### [Task]
Every line below that holds the string "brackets" should be copied out.

### [Entries provided]
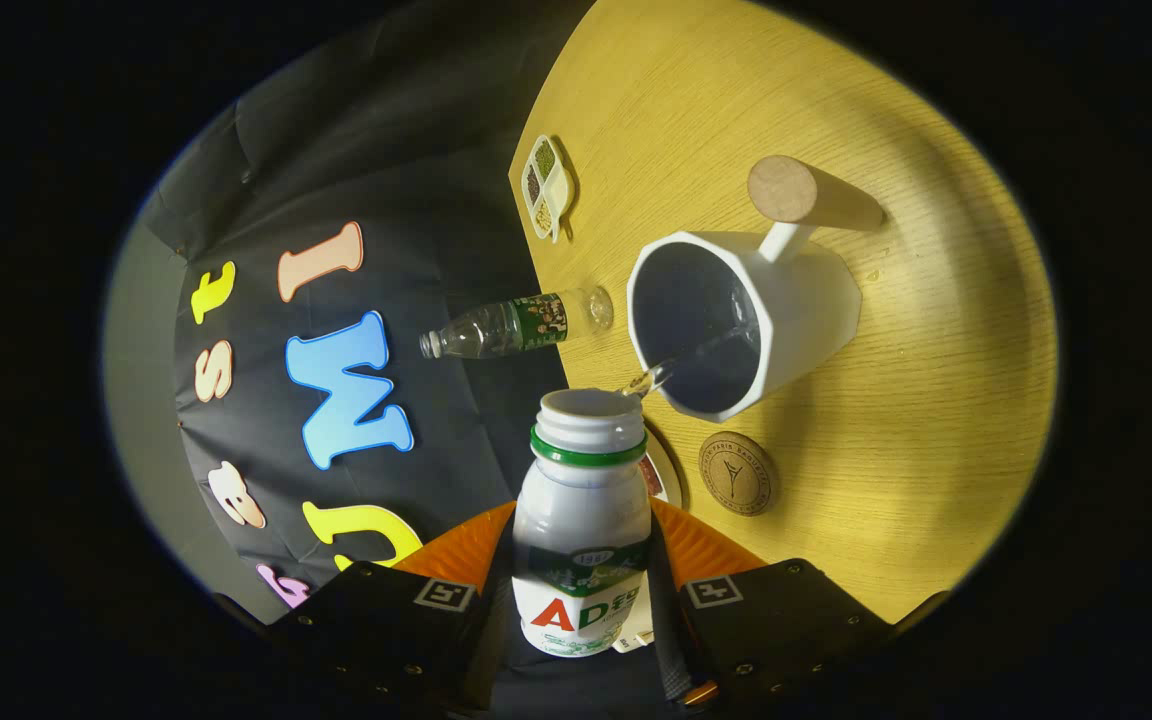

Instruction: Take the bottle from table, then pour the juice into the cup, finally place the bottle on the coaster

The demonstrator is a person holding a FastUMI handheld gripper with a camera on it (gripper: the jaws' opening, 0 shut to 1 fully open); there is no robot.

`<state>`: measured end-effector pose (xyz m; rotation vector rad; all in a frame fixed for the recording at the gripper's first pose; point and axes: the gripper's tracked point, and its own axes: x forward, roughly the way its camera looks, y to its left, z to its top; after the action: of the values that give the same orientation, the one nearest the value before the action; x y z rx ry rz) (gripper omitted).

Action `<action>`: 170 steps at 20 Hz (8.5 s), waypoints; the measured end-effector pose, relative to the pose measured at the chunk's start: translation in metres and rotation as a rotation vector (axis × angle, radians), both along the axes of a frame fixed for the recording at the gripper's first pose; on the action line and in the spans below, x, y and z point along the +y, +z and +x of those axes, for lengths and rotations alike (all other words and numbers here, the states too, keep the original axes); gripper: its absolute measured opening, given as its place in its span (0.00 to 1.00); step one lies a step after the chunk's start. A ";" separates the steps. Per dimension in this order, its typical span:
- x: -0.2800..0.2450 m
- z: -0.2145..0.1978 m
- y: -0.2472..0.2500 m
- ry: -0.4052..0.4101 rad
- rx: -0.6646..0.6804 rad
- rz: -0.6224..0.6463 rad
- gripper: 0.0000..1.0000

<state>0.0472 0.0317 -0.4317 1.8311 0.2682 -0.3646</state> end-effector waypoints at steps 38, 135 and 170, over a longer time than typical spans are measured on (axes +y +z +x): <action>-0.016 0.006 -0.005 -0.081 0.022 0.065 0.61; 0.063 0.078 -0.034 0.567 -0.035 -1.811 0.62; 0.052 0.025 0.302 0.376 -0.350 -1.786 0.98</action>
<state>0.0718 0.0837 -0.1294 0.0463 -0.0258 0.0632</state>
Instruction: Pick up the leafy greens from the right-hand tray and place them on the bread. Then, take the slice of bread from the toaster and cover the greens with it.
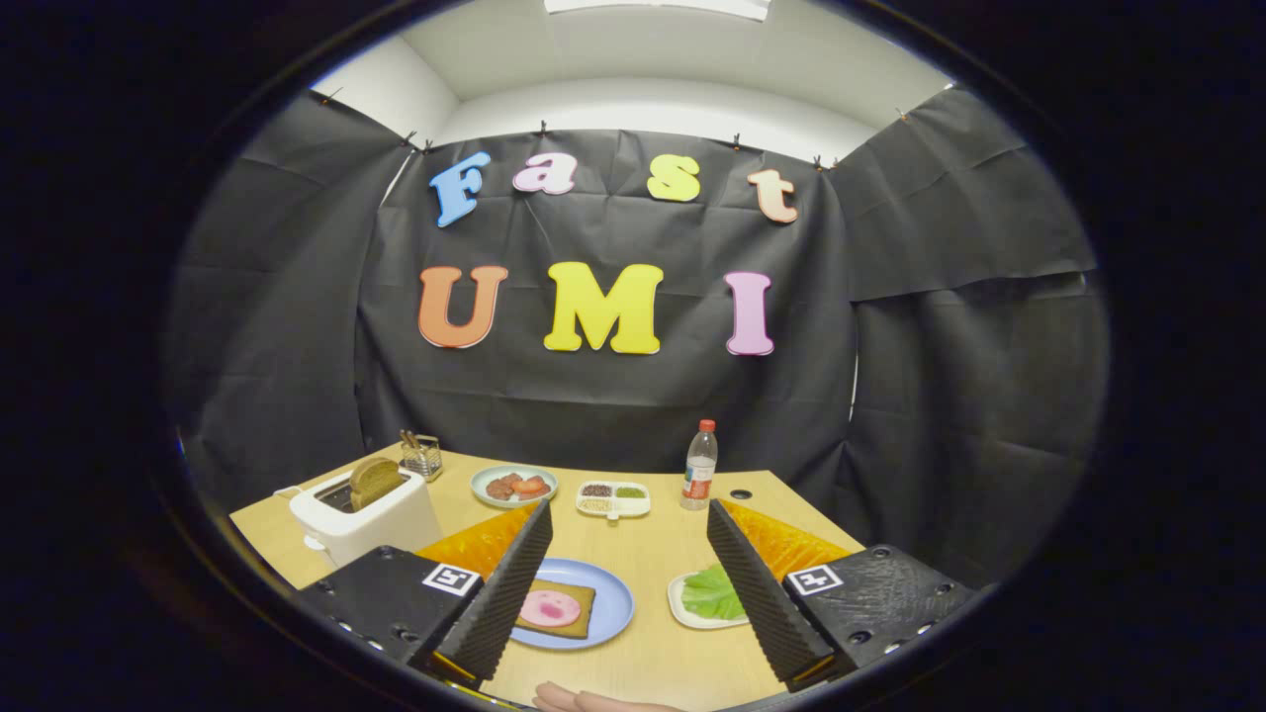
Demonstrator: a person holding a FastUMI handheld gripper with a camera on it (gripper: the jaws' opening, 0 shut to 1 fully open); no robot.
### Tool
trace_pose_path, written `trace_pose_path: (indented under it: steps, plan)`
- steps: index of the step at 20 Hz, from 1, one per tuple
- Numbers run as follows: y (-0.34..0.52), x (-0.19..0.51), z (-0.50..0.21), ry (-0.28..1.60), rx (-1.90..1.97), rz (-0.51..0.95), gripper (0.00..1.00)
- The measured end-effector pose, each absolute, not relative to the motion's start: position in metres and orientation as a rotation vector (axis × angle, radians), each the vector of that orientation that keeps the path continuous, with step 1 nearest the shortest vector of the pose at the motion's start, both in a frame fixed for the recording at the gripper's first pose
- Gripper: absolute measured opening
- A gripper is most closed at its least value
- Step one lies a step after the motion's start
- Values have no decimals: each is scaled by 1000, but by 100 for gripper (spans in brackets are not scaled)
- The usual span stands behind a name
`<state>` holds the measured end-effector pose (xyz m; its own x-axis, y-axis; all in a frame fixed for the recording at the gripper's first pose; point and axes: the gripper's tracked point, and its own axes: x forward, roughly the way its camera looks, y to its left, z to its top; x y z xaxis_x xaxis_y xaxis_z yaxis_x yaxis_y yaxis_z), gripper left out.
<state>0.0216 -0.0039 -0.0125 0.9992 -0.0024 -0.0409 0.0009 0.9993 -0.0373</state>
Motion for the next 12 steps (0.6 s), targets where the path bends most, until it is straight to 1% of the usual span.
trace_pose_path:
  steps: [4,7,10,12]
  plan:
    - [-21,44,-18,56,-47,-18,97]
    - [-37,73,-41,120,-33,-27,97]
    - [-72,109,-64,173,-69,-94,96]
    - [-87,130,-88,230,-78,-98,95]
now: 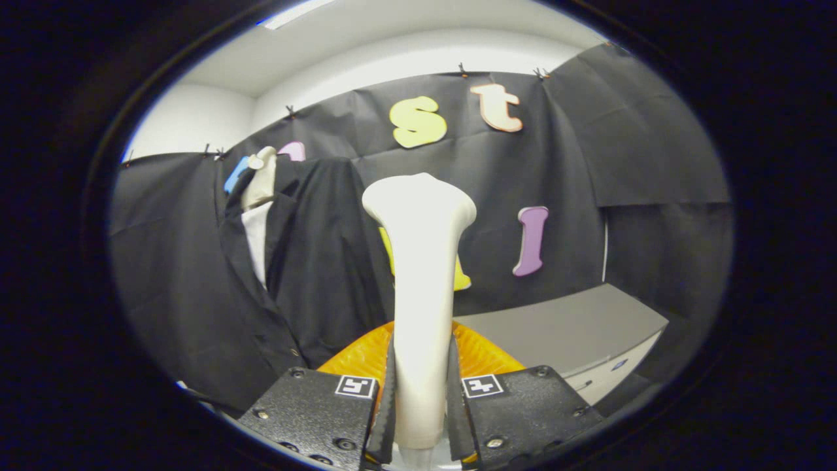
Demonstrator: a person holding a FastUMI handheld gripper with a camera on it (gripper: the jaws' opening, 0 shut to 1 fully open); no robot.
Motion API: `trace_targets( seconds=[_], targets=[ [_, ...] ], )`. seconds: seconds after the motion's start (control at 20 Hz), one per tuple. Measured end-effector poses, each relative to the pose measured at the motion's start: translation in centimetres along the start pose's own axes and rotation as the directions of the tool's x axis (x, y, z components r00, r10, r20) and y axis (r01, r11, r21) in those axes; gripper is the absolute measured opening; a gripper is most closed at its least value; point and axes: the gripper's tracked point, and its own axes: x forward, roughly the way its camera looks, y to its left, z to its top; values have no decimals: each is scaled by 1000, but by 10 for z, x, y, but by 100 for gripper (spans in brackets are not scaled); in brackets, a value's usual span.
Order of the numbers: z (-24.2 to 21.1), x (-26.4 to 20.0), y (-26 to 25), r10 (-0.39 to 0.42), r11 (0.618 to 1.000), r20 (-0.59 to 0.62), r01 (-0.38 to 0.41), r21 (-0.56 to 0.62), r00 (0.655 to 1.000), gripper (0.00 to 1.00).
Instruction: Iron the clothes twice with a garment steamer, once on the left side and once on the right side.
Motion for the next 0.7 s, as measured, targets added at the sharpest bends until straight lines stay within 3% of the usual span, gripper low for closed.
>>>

### [The completed task]
- Values have no decimals: each is scaled by 1000, but by 100 for gripper (spans in brackets are not scaled)
Motion API: `trace_targets( seconds=[_], targets=[ [_, ...] ], )`. seconds: seconds after the motion's start (control at 20 Hz), one per tuple. Measured end-effector poses, each relative to the pose measured at the motion's start: translation in centimetres along the start pose's own axes and rotation as the directions of the tool's x axis (x, y, z components r00, r10, r20) and y axis (r01, r11, r21) in those axes; gripper is the absolute measured opening; a gripper is most closed at its least value; point and axes: the gripper's tracked point, and its own axes: x forward, roughly the way its camera looks, y to its left, z to its top; values have no decimals: each is scaled by 1000, but by 10 for z, x, y, but by 100 for gripper (spans in brackets are not scaled); in brackets, a value's usual span.

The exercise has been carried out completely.